On 7 July 2021, Moïse was assassinated when gunmen attacked his residence in Pèlerin 5, a district of Pétion-Ville around 1 a.m. Martine Moïse, the first lady of Haiti, was airlifted to Jackson Memorial Hospital in Miami to be treated for wounds she sustained during the attack and continues to recuperate at an undisclosed location in Florida.  Thankfully, none of the couple's children appeared to be home during the attack.
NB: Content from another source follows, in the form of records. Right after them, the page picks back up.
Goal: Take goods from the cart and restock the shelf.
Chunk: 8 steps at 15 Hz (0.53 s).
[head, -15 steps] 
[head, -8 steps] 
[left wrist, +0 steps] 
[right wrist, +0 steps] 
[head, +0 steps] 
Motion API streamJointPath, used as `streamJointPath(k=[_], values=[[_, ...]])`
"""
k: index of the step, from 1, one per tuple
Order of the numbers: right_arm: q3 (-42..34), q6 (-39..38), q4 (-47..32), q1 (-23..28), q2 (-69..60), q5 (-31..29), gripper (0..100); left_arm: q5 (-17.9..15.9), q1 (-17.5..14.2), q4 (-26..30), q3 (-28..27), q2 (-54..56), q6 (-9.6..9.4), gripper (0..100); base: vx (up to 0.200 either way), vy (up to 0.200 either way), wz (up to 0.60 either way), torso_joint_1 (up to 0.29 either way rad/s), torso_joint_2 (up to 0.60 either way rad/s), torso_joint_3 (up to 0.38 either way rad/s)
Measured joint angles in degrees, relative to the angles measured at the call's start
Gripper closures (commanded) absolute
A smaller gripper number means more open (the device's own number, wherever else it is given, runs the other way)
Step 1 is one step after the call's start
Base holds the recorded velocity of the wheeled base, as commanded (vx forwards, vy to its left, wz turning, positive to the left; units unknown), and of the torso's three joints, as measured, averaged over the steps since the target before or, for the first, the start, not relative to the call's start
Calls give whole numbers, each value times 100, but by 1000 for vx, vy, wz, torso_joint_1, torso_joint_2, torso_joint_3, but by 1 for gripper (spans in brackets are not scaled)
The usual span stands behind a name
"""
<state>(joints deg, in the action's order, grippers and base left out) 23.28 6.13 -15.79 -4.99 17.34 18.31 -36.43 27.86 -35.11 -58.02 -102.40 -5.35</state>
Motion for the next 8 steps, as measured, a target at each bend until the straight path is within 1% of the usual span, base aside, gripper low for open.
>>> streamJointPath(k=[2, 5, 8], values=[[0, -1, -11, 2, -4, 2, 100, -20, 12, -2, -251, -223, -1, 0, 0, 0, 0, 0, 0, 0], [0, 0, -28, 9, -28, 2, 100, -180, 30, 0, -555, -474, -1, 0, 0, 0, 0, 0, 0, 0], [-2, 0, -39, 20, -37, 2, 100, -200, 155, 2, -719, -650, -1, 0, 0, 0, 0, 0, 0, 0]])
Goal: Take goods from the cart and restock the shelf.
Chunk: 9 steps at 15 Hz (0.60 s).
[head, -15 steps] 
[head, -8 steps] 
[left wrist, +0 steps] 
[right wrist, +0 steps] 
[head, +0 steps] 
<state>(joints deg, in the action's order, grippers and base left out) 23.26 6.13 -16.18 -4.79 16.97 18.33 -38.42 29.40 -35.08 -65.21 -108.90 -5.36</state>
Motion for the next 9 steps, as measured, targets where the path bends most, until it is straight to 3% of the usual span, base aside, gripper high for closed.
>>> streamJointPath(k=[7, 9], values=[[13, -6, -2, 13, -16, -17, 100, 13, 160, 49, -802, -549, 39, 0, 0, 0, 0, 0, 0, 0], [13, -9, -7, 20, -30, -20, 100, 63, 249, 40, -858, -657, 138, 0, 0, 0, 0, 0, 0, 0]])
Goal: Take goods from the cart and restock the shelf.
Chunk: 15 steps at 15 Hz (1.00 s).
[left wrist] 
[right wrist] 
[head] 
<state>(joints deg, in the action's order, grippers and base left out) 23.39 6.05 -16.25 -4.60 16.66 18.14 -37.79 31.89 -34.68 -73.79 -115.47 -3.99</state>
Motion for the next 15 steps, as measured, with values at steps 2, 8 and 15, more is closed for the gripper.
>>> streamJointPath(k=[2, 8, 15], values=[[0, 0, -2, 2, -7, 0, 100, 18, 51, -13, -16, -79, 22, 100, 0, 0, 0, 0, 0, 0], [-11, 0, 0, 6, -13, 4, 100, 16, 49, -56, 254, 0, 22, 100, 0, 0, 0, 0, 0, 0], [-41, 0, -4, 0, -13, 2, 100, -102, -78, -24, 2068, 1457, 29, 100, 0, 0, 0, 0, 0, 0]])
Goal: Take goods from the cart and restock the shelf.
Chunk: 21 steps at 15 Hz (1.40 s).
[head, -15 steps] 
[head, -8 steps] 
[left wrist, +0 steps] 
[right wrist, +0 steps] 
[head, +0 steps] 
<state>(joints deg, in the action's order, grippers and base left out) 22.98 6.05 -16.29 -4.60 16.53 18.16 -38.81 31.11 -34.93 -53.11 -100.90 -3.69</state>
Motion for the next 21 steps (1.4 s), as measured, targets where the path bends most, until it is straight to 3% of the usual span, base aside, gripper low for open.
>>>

A press release issued later that day from the office of acting Prime Minister Claude Joseph blamed the attack on "a group of unidentified individuals, some of whom spoke in Spanish."

In December 2021, The New York Times reported that Moïse's assassination might be linked to Moïse's efforts to curb narcotics trafficking and plans to publicly expose high-ranking Haitian officials involved in the Haitian drug trade.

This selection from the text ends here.